{smcl}
{* *! version 1.4.1 MLB 26Sept2022}{...}
{cmd:help stdtable}
{hline}
{title:Title}
{phang}
{bf:stdtable} {hline 2} Standardize cross-tabulations to pre-specified row and column totals
{title:Syntax}
{p 8 17 2}
{cmd:stdtable}
{help varname:rowvar}
{help varname:colvar}
{ifin}
{weight}
{cmd:,} {it:options}
{synoptset 35 tabbed}{...}
{synopthdr}
{synoptline}
{syntab:Main}
{synopt:{cmd:by(}{it:{varname}}{cmd: [, }{opt base:line(#|string)}{cmd:])}}specifies
a numeric or string variable to be treated as {it:superrow}. The
{cmd:baseline()} sub-option specifies the value in {it:varname} to which
the tables are standardized.{p_end}
{synopt:{opt baser:ow(matrix)}}matrix with row totals to which the table(s) are
standardized{p_end}
{synopt:{opt basec:ol(matrix)}}matrix with column totals to which the table(s) are
standardized{p_end}
{p 41 43 0}The default is to standardize to row and column totals of all 100s if the table
is square, and to row totals of 100/(number of rows) and column totals of
100/(number of columns) if the table is not square.

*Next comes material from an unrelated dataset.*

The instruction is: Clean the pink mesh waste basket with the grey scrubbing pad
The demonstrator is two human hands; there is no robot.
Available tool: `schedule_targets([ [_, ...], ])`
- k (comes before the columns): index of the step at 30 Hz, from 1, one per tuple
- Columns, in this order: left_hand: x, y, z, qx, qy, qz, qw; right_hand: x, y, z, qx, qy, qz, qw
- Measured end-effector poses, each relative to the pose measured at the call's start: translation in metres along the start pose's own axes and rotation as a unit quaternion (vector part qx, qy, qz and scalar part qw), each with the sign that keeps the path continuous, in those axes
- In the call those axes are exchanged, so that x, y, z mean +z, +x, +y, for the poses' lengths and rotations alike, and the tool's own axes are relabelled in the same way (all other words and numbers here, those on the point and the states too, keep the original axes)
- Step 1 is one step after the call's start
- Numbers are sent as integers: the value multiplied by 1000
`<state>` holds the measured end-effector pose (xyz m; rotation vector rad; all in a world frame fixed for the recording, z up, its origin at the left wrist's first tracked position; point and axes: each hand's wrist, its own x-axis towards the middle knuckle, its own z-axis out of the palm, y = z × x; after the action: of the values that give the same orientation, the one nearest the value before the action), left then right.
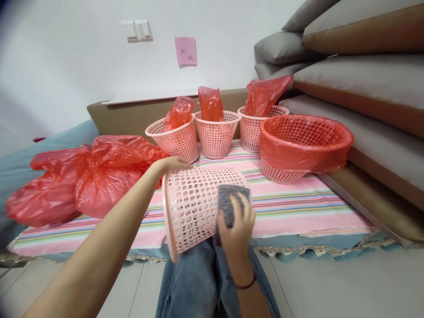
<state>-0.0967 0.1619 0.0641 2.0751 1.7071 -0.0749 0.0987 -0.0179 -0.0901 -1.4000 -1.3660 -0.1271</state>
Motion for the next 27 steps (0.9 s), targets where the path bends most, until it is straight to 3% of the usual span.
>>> schedule_targets([
  [3,0,0,-1,-4,4,-8,1000,-1,-23,-61,-86,56,-73,992],
  [6,-1,-1,-1,-7,10,-7,1000,0,-21,-87,-119,85,-100,984],
  [9,1,-2,0,-8,15,-4,1000,5,0,-64,-88,62,-74,991],
  [12,3,-5,4,-8,21,4,1000,5,20,-10,-22,39,-5,999],
  [17,6,-12,8,-10,26,24,999,-12,11,67,147,59,32,987],
  [19,6,-16,9,-16,22,36,999,-21,-4,79,252,118,16,960],
  [22,6,-20,8,-17,17,48,999,-31,-27,82,408,213,13,888],
  [25,6,-24,9,-17,15,52,998,-40,-41,74,484,270,19,832],
  [27,6,-27,11,-22,14,57,998,-47,-43,68,496,288,15,819],
])
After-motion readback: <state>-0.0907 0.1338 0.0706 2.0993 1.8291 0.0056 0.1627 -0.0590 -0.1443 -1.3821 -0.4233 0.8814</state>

{synopt:{opt row}}Standardize such that they can be interpreted as standardized
row percentages.{p_end}
{synopt:{opt col}}Standardize such that they can be interpreted as standardized
column percentages.{p_end}
{synopt:{opth f:ormat(%fmt)}}specifies the display format for the output{p_end}
{synopt:{opt raw}}also displays the raw counts.{p_end}
{synopt:{opt replace}}replace current data with standardized (and raw) counts.{p_end}
{synopt:{cmd:replace(}{it:framename} {cmd:[}{it:, replace}{cmd:] )}}replaces the data in
frame {it:framename} with standardized (and raw) counts. Requires Stata 16 or higher{p_end}
{synopt:{opt name(collectname)}}Specifies the name of the {help tables intro :collection}
that {cmd:stdtable} will leave behind. Requires Stata 17 or higher{p_end}
{syntab:IPF options}
{synopt:{opt tol:erance(#)}}tolerance for the standardized counts; default is 1e-6{p_end}
{synopt:{opt iter:ate(#)}}perform maximum of # iterations; default is
{cmd:iterate(16000)}{p_end}
{synopt:{opt log}}display an iteration log of the maximum relative change in
estimated standardized counts and max relative difference between the row
totals and target row totals.{p_end}
{synoptline}
{p2colreset}{...}
{p 4 6 2}
{cmd:fweight}s, {cmd:aweight}s, and {cmd:iweight}s are allowed; see {help weight}.
{title:Description}
{pstd} {cmd:stdtable} standardizes a cross-tabulation such that the
by fixing the row and column totals (Yule 1912, Mosteller 1968,
Agresti 2002: 345-346). These standardized counts are estimated
using Iterative Proportional Fitting. By default it sets all the
row and column totals to 100 if the number of columns is the same
as the number of rows. Consider the following example from
Featherman and Hauser (1978) using data collected in the USA as a
supplement to the March Current Population Survey by the U.S.
Bureau of the Census in 1973:
{cmd}
. preserve
. use "http://www.maartenbuis.nl/software/mob.dta", clear
. tab row col [fw=pop],
. restore
{txt}
{p 4 4 2}({stata "stdtable_ex 1":click to run}){p_end}
{pstd} There are many more people that went from a farm to lower
manual than the other way around. However, the number of people in
agriculture strongly declined so sons had to leave the farm.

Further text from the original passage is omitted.